(Exercise description):
Restate, word for word, the lines from the opening line of the data through the line containing "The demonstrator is", both included, and nothing else.

(Data provided):
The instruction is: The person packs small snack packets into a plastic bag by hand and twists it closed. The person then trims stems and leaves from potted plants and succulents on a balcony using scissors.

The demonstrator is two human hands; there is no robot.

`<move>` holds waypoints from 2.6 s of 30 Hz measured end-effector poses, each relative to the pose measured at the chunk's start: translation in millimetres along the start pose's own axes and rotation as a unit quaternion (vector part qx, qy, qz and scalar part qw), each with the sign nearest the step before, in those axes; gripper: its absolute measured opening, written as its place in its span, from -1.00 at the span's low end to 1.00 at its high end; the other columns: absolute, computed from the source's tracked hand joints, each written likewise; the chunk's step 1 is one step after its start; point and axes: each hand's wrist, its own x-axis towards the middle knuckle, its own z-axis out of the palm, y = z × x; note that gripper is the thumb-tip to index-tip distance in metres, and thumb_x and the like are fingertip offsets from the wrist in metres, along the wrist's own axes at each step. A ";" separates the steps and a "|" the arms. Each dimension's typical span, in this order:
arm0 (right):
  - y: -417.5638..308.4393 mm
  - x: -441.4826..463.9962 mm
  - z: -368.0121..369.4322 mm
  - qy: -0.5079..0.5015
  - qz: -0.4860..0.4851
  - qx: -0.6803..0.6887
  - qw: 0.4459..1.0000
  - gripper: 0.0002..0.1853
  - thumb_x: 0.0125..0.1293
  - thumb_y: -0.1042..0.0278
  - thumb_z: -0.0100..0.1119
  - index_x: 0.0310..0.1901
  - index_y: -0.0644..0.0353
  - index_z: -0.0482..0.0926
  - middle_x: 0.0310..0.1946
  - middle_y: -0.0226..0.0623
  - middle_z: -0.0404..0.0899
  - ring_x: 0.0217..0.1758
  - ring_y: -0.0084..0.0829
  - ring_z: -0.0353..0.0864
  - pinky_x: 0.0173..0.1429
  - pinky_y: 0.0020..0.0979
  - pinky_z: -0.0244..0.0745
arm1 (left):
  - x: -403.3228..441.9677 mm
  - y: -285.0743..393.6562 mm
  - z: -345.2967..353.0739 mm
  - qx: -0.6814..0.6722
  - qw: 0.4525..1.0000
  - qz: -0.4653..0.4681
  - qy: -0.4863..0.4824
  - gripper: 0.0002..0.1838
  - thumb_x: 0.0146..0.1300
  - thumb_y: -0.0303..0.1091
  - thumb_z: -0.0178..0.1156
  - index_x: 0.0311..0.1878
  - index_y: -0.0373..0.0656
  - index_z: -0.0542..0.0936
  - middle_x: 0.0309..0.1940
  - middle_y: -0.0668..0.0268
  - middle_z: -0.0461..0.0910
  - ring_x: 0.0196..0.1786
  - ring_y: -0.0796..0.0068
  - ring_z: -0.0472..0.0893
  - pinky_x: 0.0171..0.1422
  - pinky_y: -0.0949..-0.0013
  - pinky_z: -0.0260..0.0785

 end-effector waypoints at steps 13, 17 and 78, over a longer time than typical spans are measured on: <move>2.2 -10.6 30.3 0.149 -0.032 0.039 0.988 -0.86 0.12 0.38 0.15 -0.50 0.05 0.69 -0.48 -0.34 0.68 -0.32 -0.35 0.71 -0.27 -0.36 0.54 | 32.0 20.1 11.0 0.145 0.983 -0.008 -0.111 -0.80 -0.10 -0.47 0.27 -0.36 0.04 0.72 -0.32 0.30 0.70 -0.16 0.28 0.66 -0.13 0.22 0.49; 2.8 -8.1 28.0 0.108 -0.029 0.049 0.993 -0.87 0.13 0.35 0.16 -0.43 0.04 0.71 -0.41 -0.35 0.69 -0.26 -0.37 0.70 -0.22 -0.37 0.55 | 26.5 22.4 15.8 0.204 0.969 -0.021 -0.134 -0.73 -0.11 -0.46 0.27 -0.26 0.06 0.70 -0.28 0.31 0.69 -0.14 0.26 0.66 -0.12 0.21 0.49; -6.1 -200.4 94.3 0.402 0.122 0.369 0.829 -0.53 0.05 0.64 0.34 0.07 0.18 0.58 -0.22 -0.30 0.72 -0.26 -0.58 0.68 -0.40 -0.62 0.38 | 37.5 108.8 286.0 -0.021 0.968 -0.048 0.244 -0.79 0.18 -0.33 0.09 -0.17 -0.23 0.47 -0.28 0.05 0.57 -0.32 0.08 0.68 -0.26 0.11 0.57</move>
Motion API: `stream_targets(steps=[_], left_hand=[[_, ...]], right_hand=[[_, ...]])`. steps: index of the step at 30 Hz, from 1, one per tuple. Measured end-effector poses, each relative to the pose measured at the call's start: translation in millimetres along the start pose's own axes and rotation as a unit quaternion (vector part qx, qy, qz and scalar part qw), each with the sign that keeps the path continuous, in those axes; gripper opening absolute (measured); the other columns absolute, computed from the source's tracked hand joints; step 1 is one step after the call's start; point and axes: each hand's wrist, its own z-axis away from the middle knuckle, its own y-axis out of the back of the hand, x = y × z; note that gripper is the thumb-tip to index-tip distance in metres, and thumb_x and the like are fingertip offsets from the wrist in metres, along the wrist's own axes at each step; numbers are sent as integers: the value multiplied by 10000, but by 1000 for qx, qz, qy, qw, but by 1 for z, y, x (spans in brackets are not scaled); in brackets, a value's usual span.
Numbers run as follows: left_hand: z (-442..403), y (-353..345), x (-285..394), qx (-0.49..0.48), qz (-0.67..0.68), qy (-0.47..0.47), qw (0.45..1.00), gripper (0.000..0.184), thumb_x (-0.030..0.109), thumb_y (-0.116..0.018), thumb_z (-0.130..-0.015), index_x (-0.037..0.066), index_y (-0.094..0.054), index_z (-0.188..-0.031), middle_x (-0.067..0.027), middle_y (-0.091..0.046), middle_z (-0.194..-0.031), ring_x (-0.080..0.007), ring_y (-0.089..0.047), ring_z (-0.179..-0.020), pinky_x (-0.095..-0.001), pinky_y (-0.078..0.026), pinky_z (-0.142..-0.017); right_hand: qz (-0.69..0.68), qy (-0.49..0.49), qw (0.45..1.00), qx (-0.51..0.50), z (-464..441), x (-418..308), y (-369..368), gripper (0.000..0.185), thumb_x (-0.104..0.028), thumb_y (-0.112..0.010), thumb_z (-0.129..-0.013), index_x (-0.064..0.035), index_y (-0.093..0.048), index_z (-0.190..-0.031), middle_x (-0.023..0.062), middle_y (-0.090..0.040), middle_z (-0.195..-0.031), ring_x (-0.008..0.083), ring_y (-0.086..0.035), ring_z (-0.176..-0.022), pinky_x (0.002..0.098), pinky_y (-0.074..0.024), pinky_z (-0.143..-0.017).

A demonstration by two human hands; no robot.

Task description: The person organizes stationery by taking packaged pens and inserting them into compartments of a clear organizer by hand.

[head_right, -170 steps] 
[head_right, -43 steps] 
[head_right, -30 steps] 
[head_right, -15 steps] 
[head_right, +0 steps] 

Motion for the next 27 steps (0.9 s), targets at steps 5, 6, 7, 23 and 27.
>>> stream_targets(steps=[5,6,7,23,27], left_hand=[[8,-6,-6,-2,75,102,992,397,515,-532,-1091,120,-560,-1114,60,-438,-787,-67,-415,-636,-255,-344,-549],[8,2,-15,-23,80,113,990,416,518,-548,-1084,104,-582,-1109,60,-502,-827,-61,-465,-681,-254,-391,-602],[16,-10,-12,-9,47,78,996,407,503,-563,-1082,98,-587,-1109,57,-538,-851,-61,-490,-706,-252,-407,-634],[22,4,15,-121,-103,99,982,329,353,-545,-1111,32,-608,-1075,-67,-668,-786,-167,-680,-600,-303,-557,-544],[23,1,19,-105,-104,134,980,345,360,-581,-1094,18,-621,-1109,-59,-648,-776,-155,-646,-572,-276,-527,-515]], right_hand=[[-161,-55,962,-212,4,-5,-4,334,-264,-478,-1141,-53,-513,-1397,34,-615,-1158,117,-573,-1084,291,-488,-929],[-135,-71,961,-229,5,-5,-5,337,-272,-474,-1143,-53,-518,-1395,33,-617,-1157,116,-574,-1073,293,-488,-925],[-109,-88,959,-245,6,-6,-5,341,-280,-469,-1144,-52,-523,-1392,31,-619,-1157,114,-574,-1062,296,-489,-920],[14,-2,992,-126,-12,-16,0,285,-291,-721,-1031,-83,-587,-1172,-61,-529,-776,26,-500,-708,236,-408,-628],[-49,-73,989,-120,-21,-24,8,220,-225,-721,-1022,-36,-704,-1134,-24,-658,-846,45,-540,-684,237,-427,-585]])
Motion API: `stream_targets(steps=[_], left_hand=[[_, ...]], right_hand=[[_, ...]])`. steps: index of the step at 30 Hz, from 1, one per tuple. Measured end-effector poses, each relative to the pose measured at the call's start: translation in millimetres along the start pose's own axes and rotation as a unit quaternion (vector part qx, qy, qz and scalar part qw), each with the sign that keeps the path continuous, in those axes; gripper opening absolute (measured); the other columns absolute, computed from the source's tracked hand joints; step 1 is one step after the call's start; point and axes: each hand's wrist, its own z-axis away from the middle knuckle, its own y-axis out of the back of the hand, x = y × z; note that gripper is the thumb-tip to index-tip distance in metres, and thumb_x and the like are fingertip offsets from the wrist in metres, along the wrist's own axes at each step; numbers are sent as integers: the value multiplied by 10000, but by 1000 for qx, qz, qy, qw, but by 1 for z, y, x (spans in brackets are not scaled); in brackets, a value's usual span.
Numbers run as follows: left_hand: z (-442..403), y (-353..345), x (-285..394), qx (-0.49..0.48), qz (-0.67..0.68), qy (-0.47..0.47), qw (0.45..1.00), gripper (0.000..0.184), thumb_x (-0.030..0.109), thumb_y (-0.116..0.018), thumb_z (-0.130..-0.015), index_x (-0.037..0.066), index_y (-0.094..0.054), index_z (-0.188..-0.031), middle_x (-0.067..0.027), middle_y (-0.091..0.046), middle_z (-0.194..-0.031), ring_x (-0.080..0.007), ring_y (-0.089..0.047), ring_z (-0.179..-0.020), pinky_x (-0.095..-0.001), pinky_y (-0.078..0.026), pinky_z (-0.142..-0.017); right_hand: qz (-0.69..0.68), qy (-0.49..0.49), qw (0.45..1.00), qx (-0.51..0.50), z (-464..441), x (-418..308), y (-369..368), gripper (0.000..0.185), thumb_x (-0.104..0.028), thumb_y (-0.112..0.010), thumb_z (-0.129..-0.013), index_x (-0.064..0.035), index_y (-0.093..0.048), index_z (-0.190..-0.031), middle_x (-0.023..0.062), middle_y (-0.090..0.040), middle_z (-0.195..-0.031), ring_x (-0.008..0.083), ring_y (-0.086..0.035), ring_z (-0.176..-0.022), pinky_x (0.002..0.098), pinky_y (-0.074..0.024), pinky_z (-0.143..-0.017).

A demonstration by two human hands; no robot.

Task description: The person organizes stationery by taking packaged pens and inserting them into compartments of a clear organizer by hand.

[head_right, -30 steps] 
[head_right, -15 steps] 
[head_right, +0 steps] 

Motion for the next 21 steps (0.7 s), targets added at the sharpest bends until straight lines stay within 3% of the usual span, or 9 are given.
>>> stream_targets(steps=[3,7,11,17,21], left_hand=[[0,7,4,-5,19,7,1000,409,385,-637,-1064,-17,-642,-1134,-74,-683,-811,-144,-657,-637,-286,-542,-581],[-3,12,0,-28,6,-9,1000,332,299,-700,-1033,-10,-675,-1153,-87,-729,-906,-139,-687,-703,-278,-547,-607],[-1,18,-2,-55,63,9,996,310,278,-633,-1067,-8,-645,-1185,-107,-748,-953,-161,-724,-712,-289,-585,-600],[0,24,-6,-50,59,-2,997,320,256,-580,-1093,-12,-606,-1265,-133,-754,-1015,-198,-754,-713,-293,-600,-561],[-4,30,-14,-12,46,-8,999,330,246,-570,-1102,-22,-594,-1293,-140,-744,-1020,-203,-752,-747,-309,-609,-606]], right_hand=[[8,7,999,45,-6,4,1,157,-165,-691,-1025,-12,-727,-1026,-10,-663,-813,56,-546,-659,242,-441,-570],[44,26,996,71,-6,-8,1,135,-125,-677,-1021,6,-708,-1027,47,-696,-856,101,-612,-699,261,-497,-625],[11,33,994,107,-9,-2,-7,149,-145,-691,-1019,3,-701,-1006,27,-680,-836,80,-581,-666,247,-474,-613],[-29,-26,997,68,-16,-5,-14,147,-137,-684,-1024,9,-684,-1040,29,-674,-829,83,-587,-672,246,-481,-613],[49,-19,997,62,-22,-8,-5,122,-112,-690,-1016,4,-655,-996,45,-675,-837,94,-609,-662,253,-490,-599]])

(Task answer):
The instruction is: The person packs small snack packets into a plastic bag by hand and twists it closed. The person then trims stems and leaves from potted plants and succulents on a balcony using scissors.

The demonstrator is two human hands; there is no robot.

Nothing else belongs to this answer.